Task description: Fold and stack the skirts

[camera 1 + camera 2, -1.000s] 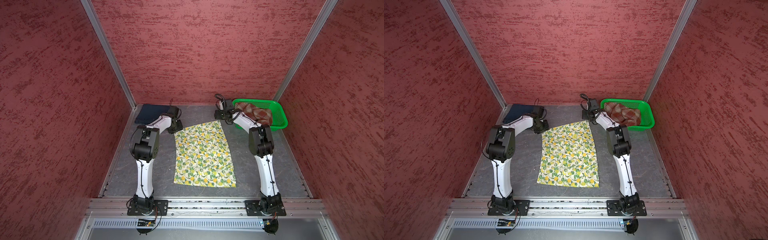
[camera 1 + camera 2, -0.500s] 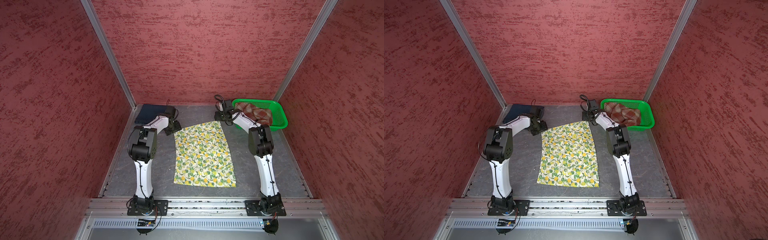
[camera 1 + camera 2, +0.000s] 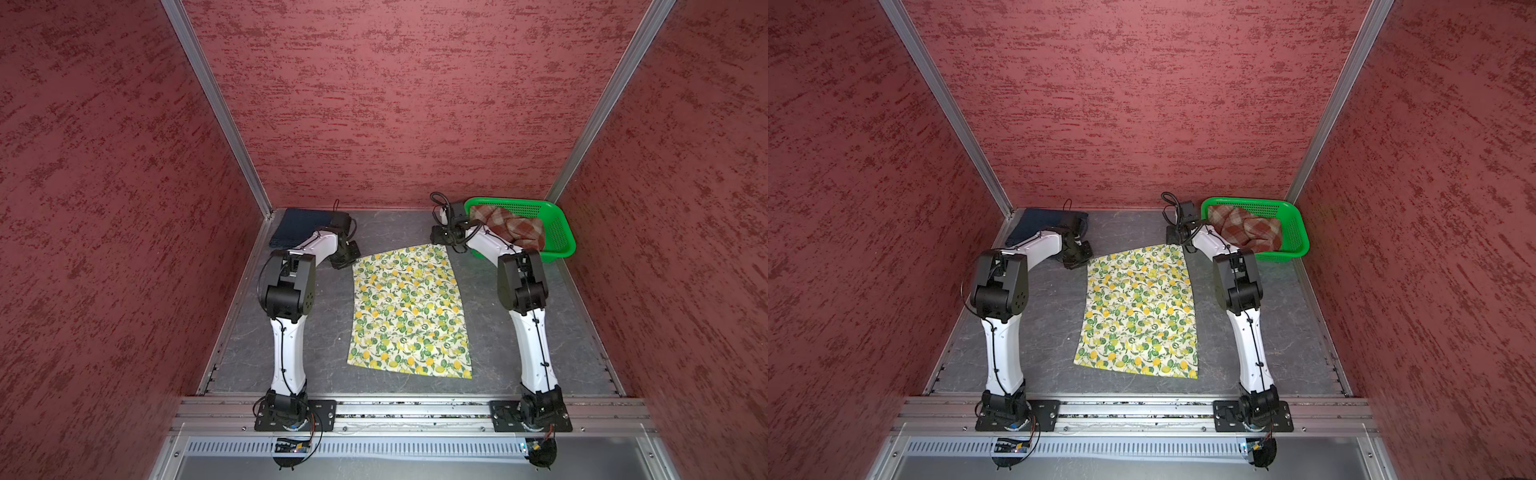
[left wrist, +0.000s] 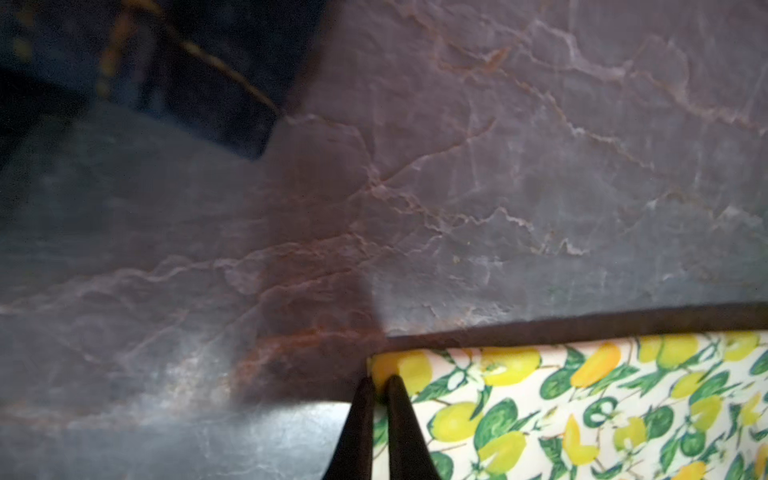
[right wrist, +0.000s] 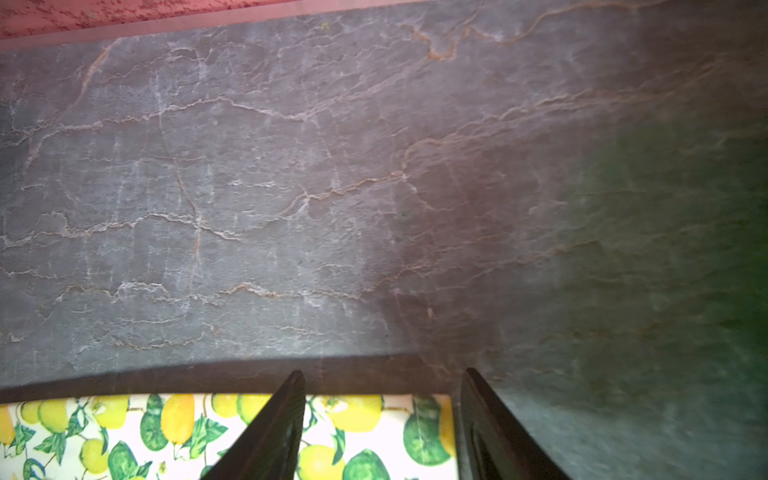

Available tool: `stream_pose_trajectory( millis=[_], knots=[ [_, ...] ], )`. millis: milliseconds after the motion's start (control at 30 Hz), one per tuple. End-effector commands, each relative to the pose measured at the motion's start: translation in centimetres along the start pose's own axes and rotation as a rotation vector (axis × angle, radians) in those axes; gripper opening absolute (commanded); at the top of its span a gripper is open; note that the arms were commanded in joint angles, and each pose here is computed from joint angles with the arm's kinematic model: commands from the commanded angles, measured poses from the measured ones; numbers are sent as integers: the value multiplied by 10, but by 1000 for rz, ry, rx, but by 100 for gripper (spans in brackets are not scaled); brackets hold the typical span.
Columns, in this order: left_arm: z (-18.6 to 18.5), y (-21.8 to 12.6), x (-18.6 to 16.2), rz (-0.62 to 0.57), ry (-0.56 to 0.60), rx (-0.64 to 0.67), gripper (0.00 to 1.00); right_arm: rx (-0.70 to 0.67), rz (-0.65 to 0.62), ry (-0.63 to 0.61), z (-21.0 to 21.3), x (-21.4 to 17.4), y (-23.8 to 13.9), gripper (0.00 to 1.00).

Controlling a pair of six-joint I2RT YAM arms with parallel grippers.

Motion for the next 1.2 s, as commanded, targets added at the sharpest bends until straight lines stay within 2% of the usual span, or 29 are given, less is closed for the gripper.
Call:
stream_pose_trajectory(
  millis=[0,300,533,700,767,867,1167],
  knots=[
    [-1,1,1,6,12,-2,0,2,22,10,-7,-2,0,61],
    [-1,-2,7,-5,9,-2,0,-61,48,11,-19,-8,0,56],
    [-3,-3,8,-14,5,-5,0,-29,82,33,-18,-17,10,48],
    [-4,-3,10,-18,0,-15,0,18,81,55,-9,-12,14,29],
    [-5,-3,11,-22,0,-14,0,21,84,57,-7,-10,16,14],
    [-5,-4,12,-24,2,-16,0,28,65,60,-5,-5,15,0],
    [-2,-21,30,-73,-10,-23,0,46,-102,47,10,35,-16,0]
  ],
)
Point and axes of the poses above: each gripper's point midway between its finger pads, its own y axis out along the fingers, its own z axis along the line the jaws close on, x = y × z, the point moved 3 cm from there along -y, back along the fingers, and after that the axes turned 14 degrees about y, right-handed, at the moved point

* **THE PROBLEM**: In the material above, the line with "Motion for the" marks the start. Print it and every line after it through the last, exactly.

* **YOUR SOLUTION**:
Motion for the next 1.2 s, as commanded, targets added at the sharpest bends until straight lines stay within 2% of the usual span, or 29 are given, less is closed for the gripper.
Call:
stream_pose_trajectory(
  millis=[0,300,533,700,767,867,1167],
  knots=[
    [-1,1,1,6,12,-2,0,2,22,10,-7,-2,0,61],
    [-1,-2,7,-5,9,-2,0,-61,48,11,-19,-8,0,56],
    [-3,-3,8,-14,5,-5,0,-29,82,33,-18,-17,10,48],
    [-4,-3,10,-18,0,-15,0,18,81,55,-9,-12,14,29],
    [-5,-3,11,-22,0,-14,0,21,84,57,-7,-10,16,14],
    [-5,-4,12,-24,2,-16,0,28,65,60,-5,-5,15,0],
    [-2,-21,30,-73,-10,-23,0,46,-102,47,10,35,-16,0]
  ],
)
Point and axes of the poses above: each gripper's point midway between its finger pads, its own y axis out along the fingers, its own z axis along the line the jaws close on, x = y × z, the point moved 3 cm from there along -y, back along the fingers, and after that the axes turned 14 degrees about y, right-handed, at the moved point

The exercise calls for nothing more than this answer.